■ Problem statement ■
What's needed: every entry, printed exactly, minus the images.

==== Material for this exercise ====

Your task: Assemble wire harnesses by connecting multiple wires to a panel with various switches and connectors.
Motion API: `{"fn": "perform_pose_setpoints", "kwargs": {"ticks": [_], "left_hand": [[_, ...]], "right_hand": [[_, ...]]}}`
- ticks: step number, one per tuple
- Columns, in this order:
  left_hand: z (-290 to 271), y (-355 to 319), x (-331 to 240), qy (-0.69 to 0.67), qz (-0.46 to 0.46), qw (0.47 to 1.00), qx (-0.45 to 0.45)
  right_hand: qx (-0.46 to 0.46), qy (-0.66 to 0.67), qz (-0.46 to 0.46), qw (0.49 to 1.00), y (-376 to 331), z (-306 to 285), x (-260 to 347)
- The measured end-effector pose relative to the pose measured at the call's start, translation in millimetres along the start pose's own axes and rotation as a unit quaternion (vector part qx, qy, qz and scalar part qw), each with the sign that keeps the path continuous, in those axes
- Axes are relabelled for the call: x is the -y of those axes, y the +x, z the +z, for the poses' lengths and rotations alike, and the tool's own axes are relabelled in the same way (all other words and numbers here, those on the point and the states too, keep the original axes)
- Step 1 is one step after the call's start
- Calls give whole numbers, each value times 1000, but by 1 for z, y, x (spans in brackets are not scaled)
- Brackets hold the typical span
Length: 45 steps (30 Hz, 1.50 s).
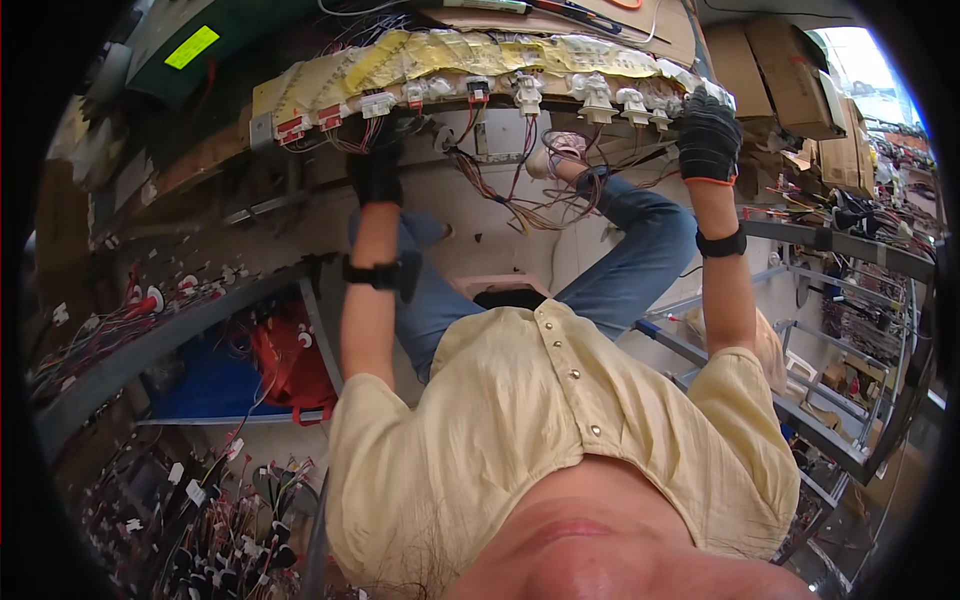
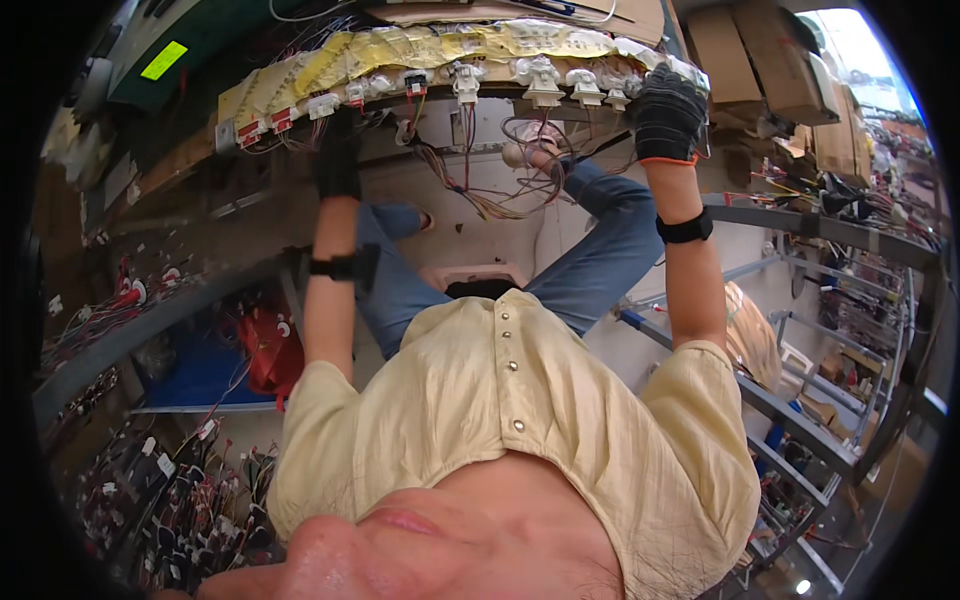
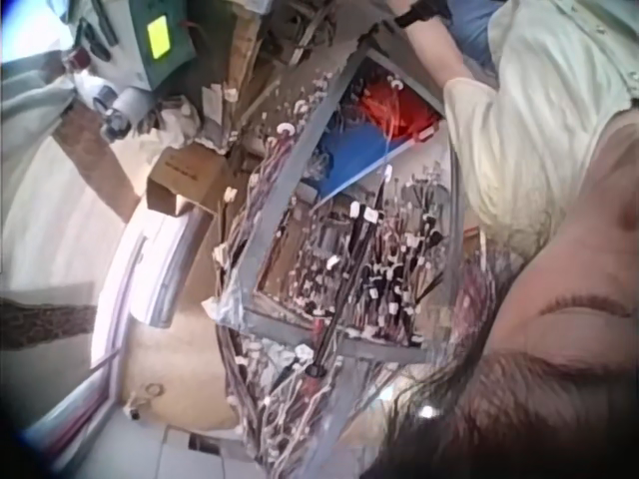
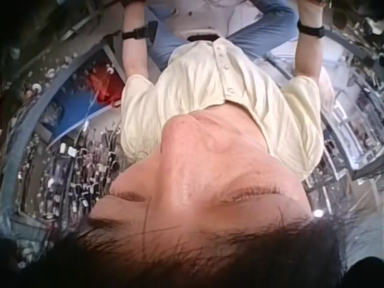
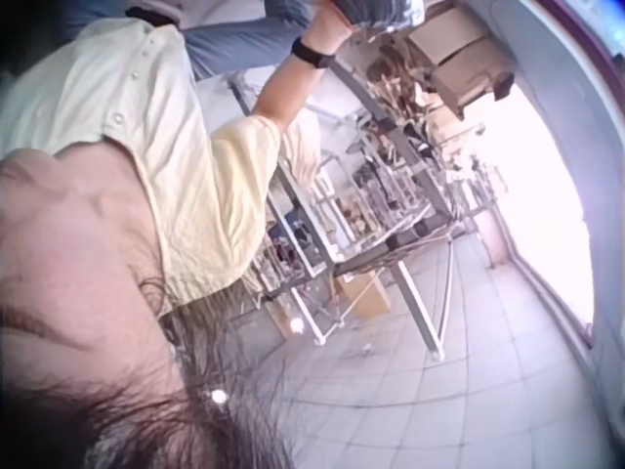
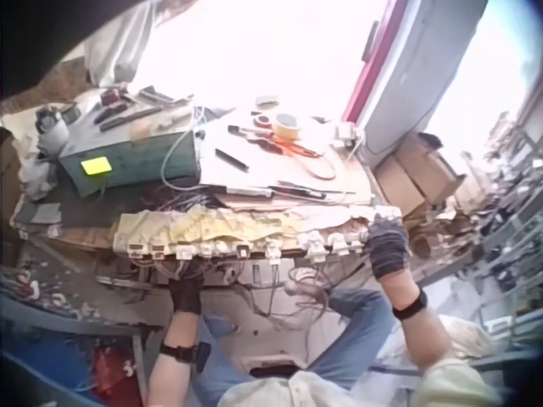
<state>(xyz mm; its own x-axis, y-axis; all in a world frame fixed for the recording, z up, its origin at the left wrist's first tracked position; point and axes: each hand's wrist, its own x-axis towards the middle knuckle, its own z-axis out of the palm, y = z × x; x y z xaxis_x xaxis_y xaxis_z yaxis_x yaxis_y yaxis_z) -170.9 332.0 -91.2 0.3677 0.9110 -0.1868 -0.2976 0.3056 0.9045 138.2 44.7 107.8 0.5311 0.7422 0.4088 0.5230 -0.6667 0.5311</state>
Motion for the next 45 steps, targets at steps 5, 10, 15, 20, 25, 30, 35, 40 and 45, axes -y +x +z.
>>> {"fn": "perform_pose_setpoints", "kwargs": {"ticks": [5, 10, 15, 20, 25, 30, 35, 40, 45], "left_hand": [[-15, -83, 22, 193, 149, 957, -155], [2, -96, -24, 485, 484, 725, 72], [53, -97, -44, 615, 349, 705, 44], [95, -102, -64, 461, 382, 794, -102], [105, -100, -75, 432, 376, 812, -118], [110, -93, -73, 419, 416, 796, -133], [108, -85, -75, 464, 414, 773, -123], [91, -98, -74, 577, 428, 682, -137], [68, -119, -77, 493, 392, 774, -61]], "right_hand": [[-29, -26, -18, 999, -3, 8, -10], [-27, -9, -11, 1000, 1, 1, -4], [-3, -10, 4, 1000, 1, -3, 1], [-21, -39, -5, 999, -4, 7, -5], [-32, -21, -21, 999, -6, 13, -9], [22, 5, 3, 1000, -2, -9, -2], [14, -4, 7, 1000, 0, -8, -4], [-34, 25, -17, 999, 0, 14, -5], [-96, -52, -55, 992, -9, 13, -15]]}}
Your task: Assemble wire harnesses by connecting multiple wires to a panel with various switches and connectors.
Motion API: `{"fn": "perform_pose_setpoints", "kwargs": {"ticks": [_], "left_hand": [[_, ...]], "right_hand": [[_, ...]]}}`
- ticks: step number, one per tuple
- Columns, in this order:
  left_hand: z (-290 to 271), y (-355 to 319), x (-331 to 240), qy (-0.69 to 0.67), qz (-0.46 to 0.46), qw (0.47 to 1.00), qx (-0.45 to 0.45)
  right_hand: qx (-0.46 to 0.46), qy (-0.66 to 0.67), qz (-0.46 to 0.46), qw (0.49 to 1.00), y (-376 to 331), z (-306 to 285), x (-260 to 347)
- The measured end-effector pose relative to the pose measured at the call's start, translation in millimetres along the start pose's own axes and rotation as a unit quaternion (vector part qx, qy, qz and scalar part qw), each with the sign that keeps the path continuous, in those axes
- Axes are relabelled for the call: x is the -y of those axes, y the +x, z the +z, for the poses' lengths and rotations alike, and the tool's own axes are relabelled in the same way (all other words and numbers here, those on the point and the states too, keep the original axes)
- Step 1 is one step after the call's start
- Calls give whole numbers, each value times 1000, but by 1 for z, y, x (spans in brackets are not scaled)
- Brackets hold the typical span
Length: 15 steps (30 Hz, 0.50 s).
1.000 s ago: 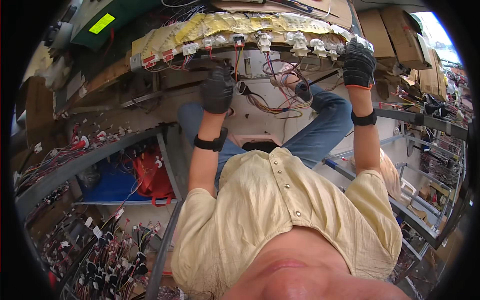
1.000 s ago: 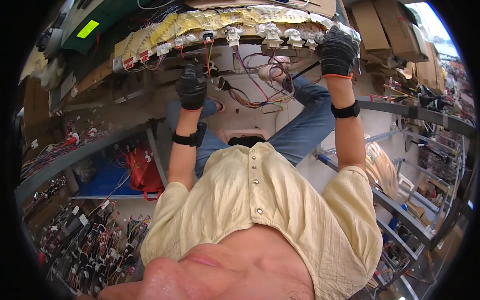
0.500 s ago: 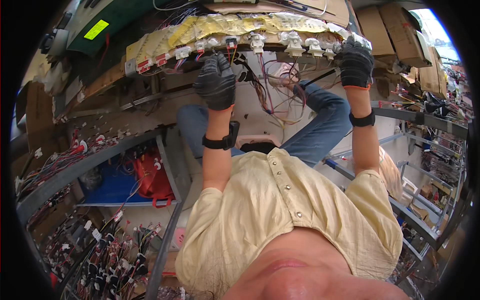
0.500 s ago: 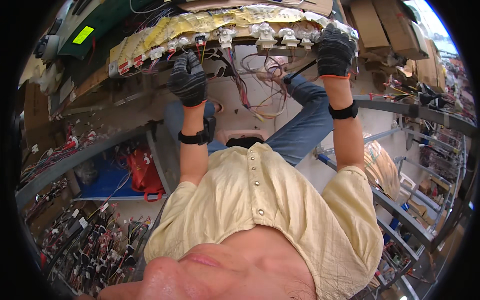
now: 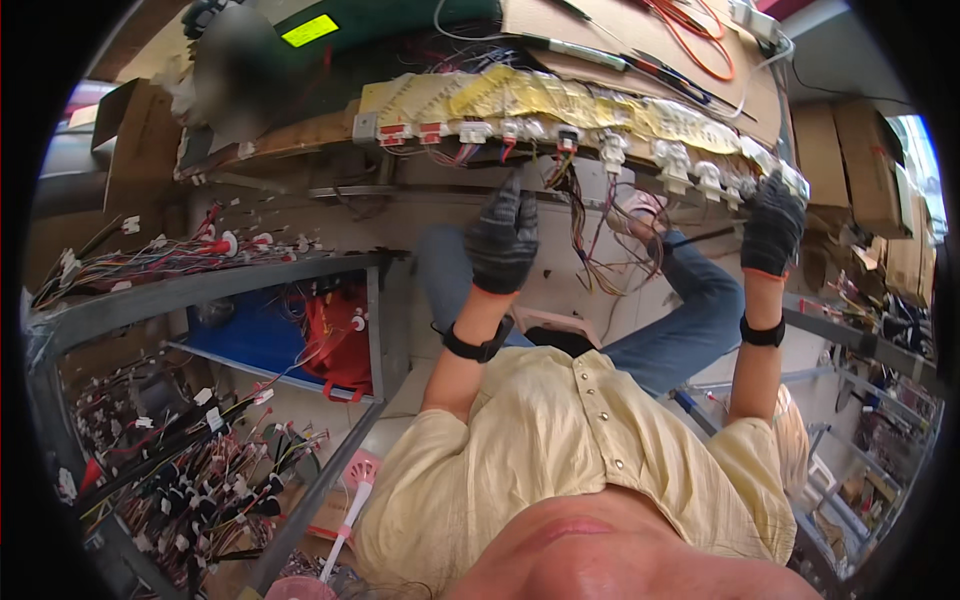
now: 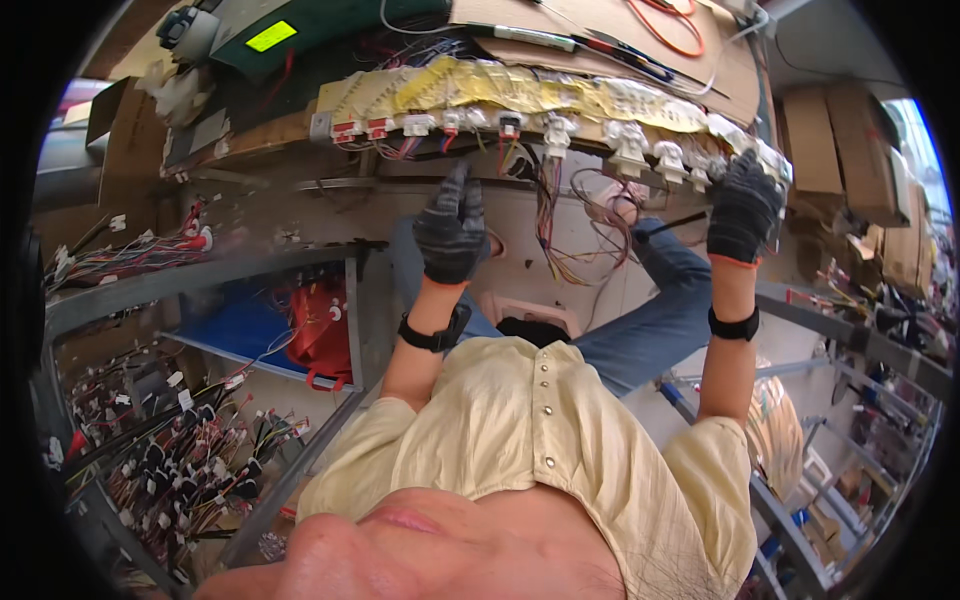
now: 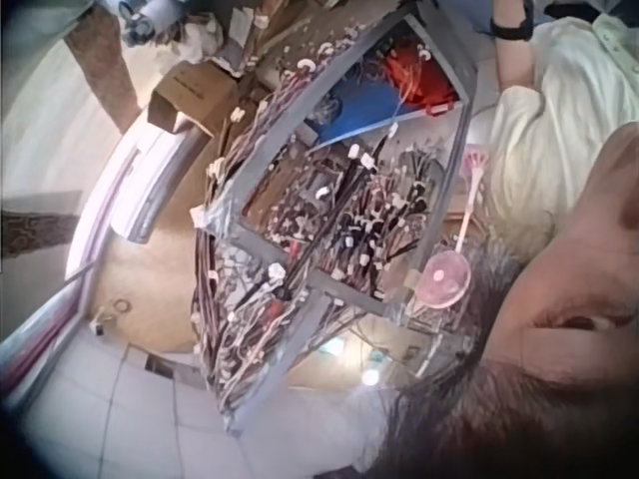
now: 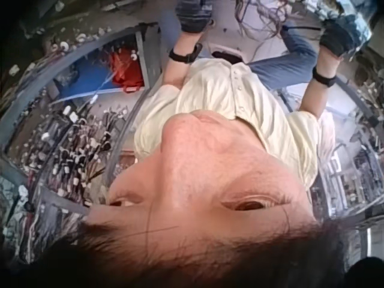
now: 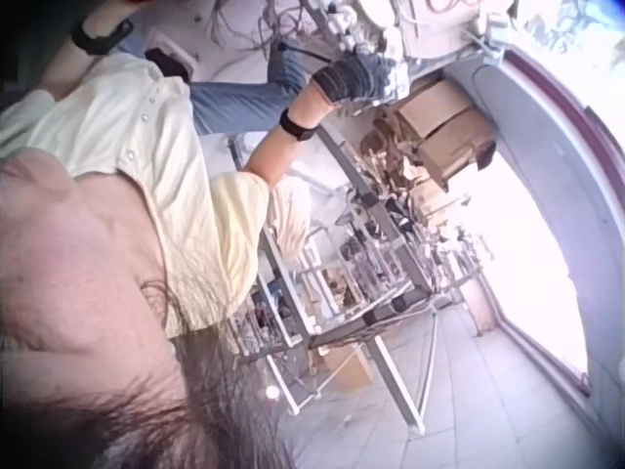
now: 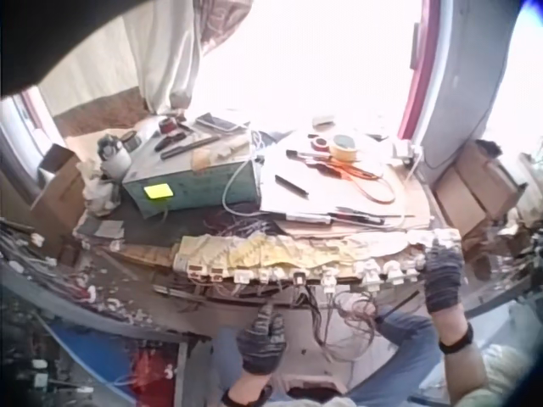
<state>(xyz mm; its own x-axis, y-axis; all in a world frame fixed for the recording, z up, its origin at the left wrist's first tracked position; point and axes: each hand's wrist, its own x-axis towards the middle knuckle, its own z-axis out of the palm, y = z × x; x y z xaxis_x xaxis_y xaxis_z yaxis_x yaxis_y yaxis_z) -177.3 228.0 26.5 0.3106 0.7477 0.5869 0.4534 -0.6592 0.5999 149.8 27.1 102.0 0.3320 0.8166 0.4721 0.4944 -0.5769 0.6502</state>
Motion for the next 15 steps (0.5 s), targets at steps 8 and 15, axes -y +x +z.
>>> {"fn": "perform_pose_setpoints", "kwargs": {"ticks": [8, 15], "left_hand": [[-16, -16, 34, -23, -11, 999, 34], [-38, -16, 36, 44, -95, 991, 87]], "right_hand": [[109, -2, 13, 994, -1, 10, 6], [160, 96, 39, 982, 5, -14, 4]]}}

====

■ The completed task ■
Your task: Assemble wire harnesses by connecting multiple wires to a panel with various switches and connectors.
Motion API: `{"fn": "perform_pose_setpoints", "kwargs": {"ticks": [_], "left_hand": [[_, ...]], "right_hand": [[_, ...]]}}`
- ticks: step number, one per tuple
- Columns, in this order:
  left_hand: z (-290 to 271), y (-355 to 319), x (-331 to 240), qy (-0.69 to 0.67), qz (-0.46 to 0.46), qw (0.47 to 1.00), qx (-0.45 to 0.45)
  right_hand: qx (-0.46 to 0.46), qy (-0.66 to 0.67), qz (-0.46 to 0.46), qw (0.49 to 1.00), y (-376 to 331), z (-306 to 285), x (-260 to 347)
- The measured end-effector pose relative to the pose measured at the call's start, translation in millimetres along the start pose's own axes and rotation as a unit quaternion (vector part qx, qy, qz and scalar part qw), each with the sign that keeps the path continuous, in those axes
- Axes are relabelled for the call: x is the -y of those axes, y the +x, z the +z, for the poses' lengths and rotations alike, and the tool's own axes are relabelled in the same way (all other words and numbers here, those on the point and the states too, keep the original axes)
- Step 1 is one step after the call's start
- Calls give whole numbers, each value times 1000, but by 1 for z, y, x (spans in brackets are not scaled)
- Brackets hold the typical span
Length: 45 steps (30 Hz, 1.50 s).
<state>(xyz mm; its own x-axis, y-axis; all in a world frame fixed for the recording, z up, its origin at the left wrist's first tracked position; point and axes: each hand's wrist, its own x-axis towards the middle knuckle, its own z-axis out of the palm, y = z × x; x y z xaxis_x xaxis_y xaxis_z yaxis_x yaxis_y yaxis_z) -170.9 332.0 -91.2 0.3677 0.9110 -0.1868 -0.2976 0.3056 0.9045 138.2 44.7 107.8 0.5311 0.7422 0.4088 0.5230 -0.6667 0.5311</state>
Motion for the next 45 steps, targets at steps 5, 10, 15, 20, 25, 30, 35, 40 and 45, axes -y +x +z.
>>> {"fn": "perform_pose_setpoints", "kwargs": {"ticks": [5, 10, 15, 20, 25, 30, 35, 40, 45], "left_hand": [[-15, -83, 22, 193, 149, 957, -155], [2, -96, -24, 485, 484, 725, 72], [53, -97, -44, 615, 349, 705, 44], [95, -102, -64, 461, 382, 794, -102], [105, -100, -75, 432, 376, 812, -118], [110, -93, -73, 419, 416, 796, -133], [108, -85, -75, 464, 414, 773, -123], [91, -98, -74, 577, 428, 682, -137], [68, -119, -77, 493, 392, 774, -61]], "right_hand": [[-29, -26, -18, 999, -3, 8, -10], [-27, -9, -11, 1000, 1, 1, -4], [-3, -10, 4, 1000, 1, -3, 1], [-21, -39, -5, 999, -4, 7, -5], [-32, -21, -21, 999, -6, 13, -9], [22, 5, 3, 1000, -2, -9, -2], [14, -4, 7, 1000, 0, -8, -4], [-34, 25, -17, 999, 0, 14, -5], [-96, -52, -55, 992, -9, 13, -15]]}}
Your task: Assemble wire harnesses by connecting multiple wires to a panel with various switches and connectors.
Motion API: `{"fn": "perform_pose_setpoints", "kwargs": {"ticks": [_], "left_hand": [[_, ...]], "right_hand": [[_, ...]]}}`
- ticks: step number, one per tuple
- Columns, in this order:
  left_hand: z (-290 to 271), y (-355 to 319), x (-331 to 240), qy (-0.69 to 0.67), qz (-0.46 to 0.46), qw (0.47 to 1.00), qx (-0.45 to 0.45)
  right_hand: qx (-0.46 to 0.46), qy (-0.66 to 0.67), qz (-0.46 to 0.46), qw (0.49 to 1.00), y (-376 to 331), z (-306 to 285), x (-260 to 347)
- The measured end-effector pose relative to the pose measured at the call's start, translation in millimetres along the start pose's own axes and rotation as a unit quaternion (vector part qx, qy, qz and scalar part qw), each with the sign that keeps the path continuous, in those axes
- Axes are relabelled for the call: x is the -y of those axes, y the +x, z the +z, for the poses' lengths and rotations alike, and the tool's own axes are relabelled in the same way (all other words and numbers here, those on the point and the states too, keep the original axes)
- Step 1 is one step after the call's start
- Calls give whole numbers, each value times 1000, but by 1 for z, y, x (spans in brackets are not scaled)
- Brackets hold the typical span
Length: 15 steps (30 Hz, 0.50 s).
1.000 s ago: 
1.000 s ago: 
0.500 s ago: 
0.500 s ago: 
now: 
now: 
now: 
now: 
now: 
now: 
<state>(xyz mm; its own x-axis, y-axis; all in a world frame fixed for the recording, z up, its origin at the left wrist's first tracked position; point and axes: each hand's wrist, its own x-axis towards the middle knuckle, its own z-axis out of the palm, y = z × x; x y z xaxis_x xaxis_y xaxis_z yaxis_x yaxis_y yaxis_z) -177.3 228.0 26.5 0.3106 0.7477 0.5869 0.4534 -0.6592 0.5999 149.8 27.1 102.0 0.3320 0.8166 0.4721 0.4944 -0.5769 0.6502</state>
Motion for the next 15 steps (0.5 s), targets at steps 8 and 15, axes -y +x +z.
>>> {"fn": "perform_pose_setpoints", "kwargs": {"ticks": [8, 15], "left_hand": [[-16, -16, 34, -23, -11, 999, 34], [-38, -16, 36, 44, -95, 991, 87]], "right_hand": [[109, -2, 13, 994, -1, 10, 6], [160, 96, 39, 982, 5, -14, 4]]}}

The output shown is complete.